The sonic splendor of many of these amps themselves has contributed to the pine mystique: a tweed Bassman sounds phenomenal, and it has a pine cab—ipso facto pine cabs must sound phenomenal.
The wood from which a cab is made plays a significant role in determining its sound, and a selection of cabs made to the same dimensions and loaded with the same speakers, but constructed from different types of wood, will all sound subtly different. If, on the other hand, it works against it—producing unflattering resonant peaks—it might contribute to a slightly blurry or dissonant tone.
A good plywood cab, on the other hand, has plenty of desirable properties working for it, too. The best such cabs are generally made from ply Baltic birch, which is dense, rigid, and has a good bending strength before breaking. The firmness of such cabs translates to a tight, clear, punchy tone—relatively speaking—which benefits clarity, articulation, and the ability to push the sound at you. Such cabs tend to deliver a more uncolored picture of the sound of the speaker itself, although they do toss their own resonance into the brew.

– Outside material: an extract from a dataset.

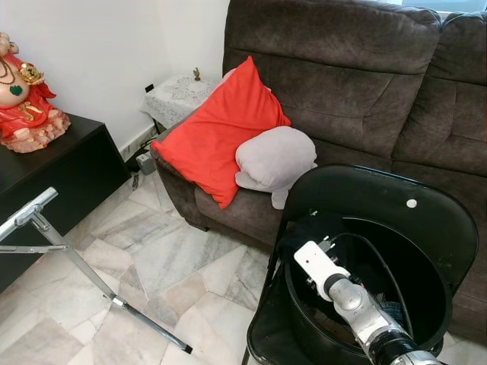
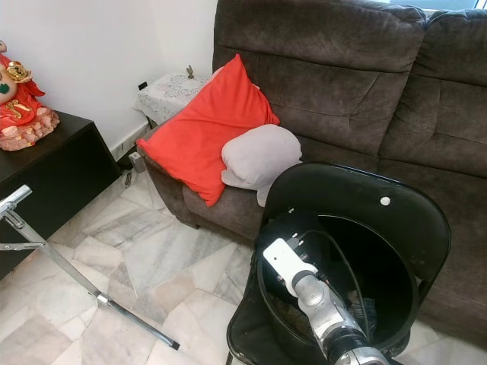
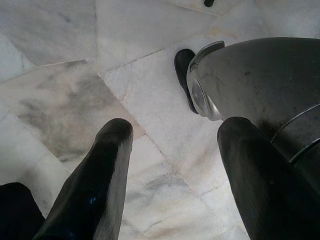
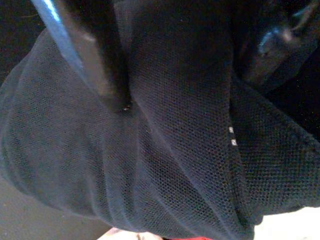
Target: Hang hanger
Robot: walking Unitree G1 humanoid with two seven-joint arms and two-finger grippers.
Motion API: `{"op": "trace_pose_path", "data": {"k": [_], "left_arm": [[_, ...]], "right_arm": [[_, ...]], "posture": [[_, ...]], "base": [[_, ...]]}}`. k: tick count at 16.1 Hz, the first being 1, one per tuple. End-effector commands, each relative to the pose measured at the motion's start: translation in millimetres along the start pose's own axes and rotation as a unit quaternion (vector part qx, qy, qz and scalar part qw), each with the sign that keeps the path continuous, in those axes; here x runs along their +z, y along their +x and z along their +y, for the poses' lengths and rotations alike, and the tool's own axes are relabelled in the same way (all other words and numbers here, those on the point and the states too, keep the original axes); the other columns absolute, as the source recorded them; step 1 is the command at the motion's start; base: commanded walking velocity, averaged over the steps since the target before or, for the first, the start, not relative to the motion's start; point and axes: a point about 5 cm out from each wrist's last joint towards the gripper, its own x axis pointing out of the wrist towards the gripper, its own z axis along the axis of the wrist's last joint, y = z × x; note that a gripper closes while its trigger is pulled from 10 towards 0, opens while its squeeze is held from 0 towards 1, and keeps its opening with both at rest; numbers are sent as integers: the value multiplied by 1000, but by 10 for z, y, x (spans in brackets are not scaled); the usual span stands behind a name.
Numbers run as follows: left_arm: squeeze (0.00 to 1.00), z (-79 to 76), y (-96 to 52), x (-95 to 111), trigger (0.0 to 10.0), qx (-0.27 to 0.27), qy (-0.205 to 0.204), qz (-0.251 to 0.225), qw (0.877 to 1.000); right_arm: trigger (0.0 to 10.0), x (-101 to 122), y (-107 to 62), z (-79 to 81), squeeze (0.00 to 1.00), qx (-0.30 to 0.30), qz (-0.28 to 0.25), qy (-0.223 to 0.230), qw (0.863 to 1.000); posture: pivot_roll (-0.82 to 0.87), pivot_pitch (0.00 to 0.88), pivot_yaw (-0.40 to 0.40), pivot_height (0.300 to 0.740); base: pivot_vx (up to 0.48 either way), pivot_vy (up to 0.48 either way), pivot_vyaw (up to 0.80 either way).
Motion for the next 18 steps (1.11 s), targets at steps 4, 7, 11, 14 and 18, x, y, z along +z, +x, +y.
{"op": "trace_pose_path", "data": {"k": [4,7,11,14,18], "left_arm": [[0,58,-25,-74,10000,8,2,12,1000],[0,47,-22,-68,10000,6,2,11,1000],[0,34,-19,-65,10000,5,0,10,1000],[0,28,-17,-63,10000,5,-1,9,1000],[0,23,-15,-58,10000,5,1,8,1000]], "right_arm": [[0,28,7,-43,0,-19,-6,14,1000],[0,-22,-22,-75,0,-40,-7,30,999],[0,-25,-109,-173,0,-90,-33,92,991],[0,0,-365,-190,0,-139,-81,199,967],[0,-30,-896,-62,0,-174,-115,330,921]], "posture": [[97,102,109,740],[86,102,106,740],[72,99,102,740],[64,96,96,740],[36,91,91,740]], "base": [[0,0,0],[0,0,0],[0,0,0],[0,0,0],[0,0,0]]}}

Vintage Vox and Marshall cabs, to name just two, were made from Baltic birch ply, so this wood has long earned kudos in the tone stakes.

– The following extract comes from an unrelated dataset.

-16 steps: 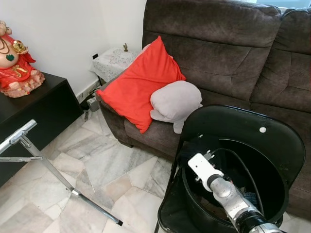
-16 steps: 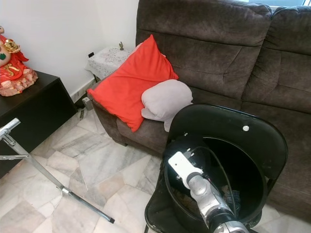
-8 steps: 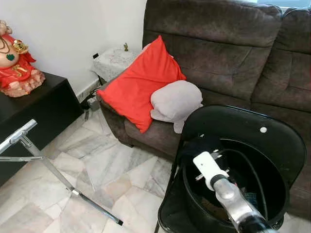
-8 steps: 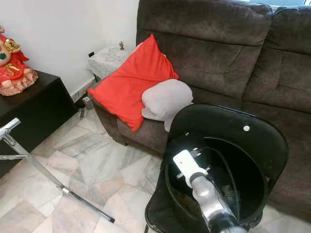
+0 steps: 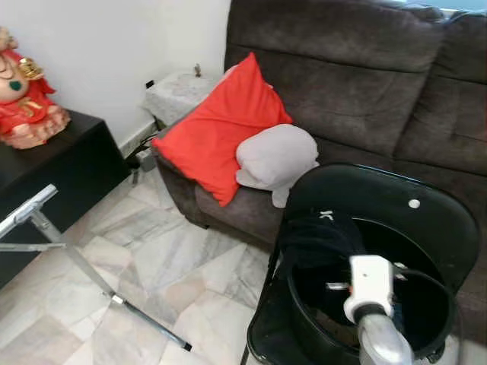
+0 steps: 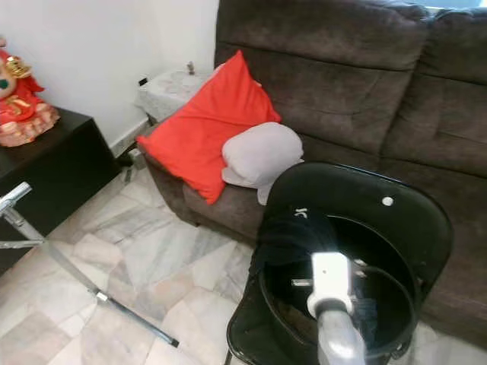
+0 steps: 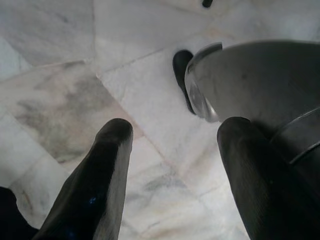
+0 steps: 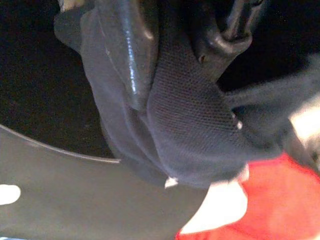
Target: Hang hanger
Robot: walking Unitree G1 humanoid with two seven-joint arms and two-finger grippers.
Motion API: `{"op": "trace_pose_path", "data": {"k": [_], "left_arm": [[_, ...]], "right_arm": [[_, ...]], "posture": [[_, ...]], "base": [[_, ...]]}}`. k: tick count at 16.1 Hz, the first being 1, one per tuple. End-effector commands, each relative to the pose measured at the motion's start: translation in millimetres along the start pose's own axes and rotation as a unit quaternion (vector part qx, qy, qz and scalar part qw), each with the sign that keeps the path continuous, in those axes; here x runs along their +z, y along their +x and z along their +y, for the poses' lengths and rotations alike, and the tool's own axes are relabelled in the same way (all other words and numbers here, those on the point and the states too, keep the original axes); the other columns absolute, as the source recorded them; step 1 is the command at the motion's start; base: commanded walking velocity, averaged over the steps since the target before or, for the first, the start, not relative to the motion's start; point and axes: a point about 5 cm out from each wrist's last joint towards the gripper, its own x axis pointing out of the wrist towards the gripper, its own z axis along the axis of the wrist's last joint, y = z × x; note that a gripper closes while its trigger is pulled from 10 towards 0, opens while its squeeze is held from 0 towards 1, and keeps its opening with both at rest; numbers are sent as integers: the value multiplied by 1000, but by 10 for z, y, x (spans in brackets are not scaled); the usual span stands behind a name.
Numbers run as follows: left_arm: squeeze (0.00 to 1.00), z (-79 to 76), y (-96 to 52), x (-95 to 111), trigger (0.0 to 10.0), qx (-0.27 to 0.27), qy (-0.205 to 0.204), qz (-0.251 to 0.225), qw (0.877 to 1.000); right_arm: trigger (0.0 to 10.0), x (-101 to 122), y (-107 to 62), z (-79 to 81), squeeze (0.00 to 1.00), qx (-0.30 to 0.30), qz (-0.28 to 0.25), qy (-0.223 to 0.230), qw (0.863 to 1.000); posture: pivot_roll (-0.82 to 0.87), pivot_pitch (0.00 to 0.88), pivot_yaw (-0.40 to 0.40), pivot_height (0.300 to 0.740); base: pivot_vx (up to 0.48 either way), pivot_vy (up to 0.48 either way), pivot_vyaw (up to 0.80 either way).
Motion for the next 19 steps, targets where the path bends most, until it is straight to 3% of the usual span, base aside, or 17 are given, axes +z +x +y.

20 Best Guitar Speaker Cabinet Reviews 2020 (Best Guitar Cabinet Brands)
Cabinets made from poor or indifferent varieties of plywood, or from MDF or particleboard, can often sound somewhat dead or dull although with the right speakers they might also surprise you. Guitar Aficionado.The cabinet you choose for your guitar speakers affect your performance greatly.

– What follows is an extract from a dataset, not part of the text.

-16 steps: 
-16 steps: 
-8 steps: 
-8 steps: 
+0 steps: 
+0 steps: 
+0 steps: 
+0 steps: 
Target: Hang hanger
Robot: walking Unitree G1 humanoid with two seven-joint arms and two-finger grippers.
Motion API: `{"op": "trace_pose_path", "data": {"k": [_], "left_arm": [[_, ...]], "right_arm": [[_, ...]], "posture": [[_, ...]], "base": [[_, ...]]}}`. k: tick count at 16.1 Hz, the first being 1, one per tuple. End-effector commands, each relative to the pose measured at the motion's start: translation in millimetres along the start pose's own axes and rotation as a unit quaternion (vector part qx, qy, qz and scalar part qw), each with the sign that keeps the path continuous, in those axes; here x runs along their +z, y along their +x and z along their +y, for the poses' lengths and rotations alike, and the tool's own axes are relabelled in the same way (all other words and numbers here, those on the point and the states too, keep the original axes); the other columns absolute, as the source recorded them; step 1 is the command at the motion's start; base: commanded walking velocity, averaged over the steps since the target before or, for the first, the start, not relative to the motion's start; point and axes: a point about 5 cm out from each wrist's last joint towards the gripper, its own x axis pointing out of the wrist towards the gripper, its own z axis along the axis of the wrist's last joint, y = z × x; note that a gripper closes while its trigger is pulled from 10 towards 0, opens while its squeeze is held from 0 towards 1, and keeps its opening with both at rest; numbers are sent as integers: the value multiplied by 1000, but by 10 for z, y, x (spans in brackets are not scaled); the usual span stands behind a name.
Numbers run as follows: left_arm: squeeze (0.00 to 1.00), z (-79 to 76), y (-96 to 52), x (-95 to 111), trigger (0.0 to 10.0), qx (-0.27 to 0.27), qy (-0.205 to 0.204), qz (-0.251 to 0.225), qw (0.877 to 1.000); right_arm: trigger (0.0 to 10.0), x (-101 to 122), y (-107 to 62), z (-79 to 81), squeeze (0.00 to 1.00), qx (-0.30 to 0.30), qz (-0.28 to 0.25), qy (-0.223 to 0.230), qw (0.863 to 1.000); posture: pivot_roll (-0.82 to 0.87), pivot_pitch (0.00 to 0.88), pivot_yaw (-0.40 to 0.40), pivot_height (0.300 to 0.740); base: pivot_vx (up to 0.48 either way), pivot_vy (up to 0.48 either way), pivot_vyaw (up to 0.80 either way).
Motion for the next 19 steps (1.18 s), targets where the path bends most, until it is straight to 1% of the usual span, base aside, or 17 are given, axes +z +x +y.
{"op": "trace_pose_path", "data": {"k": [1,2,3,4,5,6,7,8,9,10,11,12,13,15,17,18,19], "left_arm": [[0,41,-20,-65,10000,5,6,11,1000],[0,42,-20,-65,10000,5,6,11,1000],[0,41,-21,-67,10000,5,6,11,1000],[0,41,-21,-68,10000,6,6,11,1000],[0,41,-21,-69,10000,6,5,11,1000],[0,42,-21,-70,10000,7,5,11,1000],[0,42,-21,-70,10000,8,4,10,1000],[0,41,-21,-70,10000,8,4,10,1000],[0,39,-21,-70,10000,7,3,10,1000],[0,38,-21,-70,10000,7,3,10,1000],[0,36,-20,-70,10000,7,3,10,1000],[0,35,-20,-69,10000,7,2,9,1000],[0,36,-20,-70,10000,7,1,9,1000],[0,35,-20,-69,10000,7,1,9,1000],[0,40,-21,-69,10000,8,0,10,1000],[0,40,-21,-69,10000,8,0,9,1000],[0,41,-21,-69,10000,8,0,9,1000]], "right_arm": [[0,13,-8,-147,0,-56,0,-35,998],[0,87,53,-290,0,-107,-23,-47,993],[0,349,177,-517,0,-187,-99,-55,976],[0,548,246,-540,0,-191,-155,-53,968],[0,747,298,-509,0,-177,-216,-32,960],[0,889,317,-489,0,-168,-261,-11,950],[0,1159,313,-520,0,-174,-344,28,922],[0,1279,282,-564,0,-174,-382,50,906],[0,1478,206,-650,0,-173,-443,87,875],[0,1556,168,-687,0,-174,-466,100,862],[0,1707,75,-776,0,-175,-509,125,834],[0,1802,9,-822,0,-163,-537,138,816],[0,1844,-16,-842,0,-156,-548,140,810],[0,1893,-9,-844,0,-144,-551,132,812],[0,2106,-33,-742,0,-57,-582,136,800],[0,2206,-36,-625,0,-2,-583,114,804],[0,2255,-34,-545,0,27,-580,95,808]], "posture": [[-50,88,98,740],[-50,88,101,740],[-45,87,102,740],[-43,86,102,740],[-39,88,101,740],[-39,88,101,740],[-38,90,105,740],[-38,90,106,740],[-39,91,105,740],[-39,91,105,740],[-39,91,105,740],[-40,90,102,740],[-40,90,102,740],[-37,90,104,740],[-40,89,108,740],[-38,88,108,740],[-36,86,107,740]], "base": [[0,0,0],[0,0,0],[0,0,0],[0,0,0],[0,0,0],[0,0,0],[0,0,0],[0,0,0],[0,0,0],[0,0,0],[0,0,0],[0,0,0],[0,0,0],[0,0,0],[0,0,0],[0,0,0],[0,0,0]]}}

To make the right decision and choosing the appropriate one is not as easy as it may sound. Several factors should be considered to order to make the right buying decision. These are available in a number of different options in various colors and they also vary in design and functionality. The type of enclosure you are using also affects the sound performance. Well, most of the players prefer to go for the cabinets that the manufacturer suggests for the amplifier but if you want to be more creative with your performance, you can choose another one.
For that, first, you should have some basic knowledge about different designs of Cabinets. We are here to help you understand how different designs can affect your performance and it would help you to make the right selection.
The guitar speaker cabinets are designed by the professionals for producing accurate and enhanced sound. Factors like room coverage and speaker size are kept in mind for designing perfect cabinets. There are certain models that are designed for providing an amazing combination of comfort and better sonic characteristics.
The Guitar Cabinets come in both open back and closed back design. Each has its own benefits. For instance, the open back cabinets offer proper placement of electronic components and keep them cool through proper venting.
Some cabinets feature ample space and a symmetrical border for baffling the speakers. Related: Electric Guitars. The open-back cabinets are designed in such a way that they allow the sound from both the back and front side and provide an excellent effect.
The sound produced through these kinds of cabinets is less focused and the degree effect blooms the notes. If you choose one with large size, this effect would also be amplified.
These kinds of cabinets are more suitable for small stage and rehearsals. However, in the studio settings where mics are placed at different spots around the cabinet, you will have multiple sonic options.